Al-Mahdhabi a écrit : « J’annonce la fin de ma relation contractuelle avec le Sfaxien Sports Club. J’ai eu l’honneur de jouer avec l’une des équipes tunisiennes et africaines les plus prestigieuses. Nous tenons à remercier tout particulièrement les supporters du club. à des moments cruciaux de l’histoire du club, et je n’ai jamais joué devant le stade Moabi, quels que soient les résultats. Nous sommes arrivés à un moment difficile et nous étions fatigués, et Dieu merci, nous avons atteint nos objectifs. finis-les et j’étais Indispensables dans tous les matches cruciaux, nous avons été des stars et nous avons bien fait. Nous avons été nominés pour le Championnat arabe.
Nous avons joué comme des hommes, et nous avons été précédés par la joie du peuple, et nous avons gagné contre toute attente, et Dieu merci, nous avons été nominés pour la CAF, et le club est revenu à la participation africaine, malgré toutes les circonstances environnantes, ce qui est le le moins nécessaire pour un club de valeur CSS. Dieu merci, j’ai participé à la nomination des groupes il y a moins d’un mois (assister), malgré mon ennui.
Au début de la saison en cours, une offre extérieure a été rejetée. J’allais renoncer à toutes mes cotisations et faire bénéficier le club d’une somme d’argent.
Les raisons du licenciement n’étaient pas techniques, et j’avais toujours à l’esprit l’intérêt du club, et nous ne voulions pas parler des détails, sauf que je ne me suis pas levé pour publier le linge d’un club dans que j’ai vécu.

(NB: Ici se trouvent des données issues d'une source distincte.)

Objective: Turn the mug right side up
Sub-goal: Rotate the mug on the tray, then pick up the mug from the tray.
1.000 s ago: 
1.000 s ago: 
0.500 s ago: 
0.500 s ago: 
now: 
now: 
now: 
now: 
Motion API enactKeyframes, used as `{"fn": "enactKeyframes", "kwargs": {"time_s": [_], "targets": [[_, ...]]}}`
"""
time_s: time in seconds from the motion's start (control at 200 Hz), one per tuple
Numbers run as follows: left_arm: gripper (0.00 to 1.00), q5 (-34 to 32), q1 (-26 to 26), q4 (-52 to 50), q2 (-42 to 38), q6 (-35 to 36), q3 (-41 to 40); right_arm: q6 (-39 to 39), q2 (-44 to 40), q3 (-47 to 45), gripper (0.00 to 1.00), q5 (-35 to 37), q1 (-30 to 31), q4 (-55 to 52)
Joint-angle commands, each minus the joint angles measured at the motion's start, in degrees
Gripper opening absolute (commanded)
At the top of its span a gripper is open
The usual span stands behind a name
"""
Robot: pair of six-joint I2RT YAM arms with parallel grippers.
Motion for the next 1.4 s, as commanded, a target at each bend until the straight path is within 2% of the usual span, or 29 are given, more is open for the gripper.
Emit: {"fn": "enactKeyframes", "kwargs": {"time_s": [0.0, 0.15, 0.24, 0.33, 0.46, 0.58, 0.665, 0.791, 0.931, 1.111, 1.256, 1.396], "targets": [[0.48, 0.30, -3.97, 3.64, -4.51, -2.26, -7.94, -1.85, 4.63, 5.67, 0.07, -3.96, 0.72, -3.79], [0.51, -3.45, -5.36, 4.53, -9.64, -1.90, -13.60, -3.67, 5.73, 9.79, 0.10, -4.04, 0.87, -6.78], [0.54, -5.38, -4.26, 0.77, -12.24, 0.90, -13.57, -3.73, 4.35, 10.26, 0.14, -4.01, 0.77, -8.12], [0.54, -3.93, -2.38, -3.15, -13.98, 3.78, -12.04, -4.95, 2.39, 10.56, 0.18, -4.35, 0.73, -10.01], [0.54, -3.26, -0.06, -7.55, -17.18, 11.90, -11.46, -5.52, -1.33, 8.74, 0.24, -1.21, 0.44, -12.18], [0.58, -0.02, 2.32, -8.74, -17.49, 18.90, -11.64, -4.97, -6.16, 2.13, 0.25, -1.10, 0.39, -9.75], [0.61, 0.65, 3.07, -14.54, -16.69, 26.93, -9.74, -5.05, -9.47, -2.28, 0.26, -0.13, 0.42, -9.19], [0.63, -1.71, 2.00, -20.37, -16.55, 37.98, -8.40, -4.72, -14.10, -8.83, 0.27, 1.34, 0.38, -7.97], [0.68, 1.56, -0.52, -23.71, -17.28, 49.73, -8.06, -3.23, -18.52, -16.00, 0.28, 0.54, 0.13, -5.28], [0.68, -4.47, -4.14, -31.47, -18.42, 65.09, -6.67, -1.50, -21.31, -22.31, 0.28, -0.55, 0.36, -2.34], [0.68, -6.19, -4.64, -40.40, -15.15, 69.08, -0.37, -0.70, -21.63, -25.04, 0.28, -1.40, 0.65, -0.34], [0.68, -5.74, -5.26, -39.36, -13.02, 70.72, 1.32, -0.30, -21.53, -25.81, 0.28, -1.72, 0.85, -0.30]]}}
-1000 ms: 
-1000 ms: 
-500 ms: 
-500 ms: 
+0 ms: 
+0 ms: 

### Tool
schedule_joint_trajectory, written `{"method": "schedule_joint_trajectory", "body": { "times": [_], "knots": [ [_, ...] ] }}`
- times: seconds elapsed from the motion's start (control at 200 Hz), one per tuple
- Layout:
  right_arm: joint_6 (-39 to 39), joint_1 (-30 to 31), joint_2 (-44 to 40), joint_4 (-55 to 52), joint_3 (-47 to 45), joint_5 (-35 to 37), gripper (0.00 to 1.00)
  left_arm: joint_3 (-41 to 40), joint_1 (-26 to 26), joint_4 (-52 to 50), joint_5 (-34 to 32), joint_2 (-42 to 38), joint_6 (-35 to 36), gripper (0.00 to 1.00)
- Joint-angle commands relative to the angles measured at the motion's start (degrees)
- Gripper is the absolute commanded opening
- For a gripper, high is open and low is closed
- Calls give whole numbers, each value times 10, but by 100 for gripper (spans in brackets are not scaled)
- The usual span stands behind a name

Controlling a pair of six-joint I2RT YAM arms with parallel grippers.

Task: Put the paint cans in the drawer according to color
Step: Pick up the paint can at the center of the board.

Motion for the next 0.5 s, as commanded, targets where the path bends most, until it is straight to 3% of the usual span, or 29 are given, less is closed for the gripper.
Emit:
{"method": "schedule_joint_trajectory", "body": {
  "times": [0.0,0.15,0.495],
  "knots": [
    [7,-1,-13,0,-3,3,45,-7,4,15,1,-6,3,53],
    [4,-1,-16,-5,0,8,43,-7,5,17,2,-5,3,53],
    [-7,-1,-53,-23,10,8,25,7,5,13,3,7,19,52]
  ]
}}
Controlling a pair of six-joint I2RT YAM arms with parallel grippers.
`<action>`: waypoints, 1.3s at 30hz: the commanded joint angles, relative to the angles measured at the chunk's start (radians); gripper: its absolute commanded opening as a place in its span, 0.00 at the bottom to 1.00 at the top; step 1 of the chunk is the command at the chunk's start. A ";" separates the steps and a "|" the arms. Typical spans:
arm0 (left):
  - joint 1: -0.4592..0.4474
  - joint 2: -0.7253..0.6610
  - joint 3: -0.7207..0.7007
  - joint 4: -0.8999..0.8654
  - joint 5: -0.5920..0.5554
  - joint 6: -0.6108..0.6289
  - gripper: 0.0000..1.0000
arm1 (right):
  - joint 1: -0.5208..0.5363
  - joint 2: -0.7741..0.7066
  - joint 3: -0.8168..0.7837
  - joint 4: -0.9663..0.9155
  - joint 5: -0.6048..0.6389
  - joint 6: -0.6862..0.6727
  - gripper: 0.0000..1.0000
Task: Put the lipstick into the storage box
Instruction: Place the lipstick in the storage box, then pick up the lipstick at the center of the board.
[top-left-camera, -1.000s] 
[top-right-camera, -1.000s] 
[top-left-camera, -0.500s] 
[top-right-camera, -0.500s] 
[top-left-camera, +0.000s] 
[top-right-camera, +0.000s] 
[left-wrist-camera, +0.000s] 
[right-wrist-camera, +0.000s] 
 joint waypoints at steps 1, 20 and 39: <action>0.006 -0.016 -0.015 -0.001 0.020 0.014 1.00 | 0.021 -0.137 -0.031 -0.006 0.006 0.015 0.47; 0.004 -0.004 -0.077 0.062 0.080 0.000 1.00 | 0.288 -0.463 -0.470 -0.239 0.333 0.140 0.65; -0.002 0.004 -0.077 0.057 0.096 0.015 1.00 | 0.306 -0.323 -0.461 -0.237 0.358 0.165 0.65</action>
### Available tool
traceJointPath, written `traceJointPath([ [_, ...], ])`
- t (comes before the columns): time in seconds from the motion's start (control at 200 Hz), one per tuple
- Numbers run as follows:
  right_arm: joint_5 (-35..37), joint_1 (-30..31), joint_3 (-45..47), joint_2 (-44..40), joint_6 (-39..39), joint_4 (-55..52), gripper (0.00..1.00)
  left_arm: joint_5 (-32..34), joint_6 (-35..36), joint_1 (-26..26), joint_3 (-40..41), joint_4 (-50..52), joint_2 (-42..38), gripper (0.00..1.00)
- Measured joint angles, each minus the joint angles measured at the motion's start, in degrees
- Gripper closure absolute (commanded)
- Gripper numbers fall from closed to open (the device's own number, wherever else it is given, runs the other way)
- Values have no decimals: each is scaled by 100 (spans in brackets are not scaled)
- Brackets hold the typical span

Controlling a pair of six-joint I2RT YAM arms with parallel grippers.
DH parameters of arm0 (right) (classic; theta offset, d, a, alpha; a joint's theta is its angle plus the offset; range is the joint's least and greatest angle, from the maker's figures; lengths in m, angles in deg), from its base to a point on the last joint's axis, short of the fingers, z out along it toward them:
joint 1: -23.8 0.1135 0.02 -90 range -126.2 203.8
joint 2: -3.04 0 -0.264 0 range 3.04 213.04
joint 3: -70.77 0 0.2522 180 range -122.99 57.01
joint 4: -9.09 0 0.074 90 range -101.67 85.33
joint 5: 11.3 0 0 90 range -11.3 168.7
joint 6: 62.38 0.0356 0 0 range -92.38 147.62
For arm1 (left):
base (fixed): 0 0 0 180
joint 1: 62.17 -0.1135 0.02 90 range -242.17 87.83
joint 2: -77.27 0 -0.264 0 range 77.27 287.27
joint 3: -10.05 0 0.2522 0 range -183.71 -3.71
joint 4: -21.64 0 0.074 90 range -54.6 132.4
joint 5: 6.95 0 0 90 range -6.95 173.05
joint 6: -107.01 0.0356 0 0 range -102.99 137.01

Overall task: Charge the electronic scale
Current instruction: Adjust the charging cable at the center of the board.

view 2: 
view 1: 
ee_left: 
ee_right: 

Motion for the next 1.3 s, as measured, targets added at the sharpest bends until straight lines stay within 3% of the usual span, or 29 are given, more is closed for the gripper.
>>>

Malgré ce qui s’est passé, j’ai volontairement renoncé à plus d’un tiers du montant avant la séance de décision, compte tenu des circonstances exceptionnelles de l’équipe. Malgré mon traitement, ce n’était pas bon, mais le club et ses supporters sont plus importants que les gens. ..
Nous tenons à remercier mes compagnons de stade, les cadres artistiques tunisiens et arabes, mon frère Anis Al Qasimi, et que Dieu accorde le soulagement à Si Abdel Aziz Makhloufi.
Aujourd’hui, je suis libre de tous attachements. J’ai une grande confiance en mon Seigneur et en mon âme, et mon Seigneur m’a facilité la tâche de faire le bien.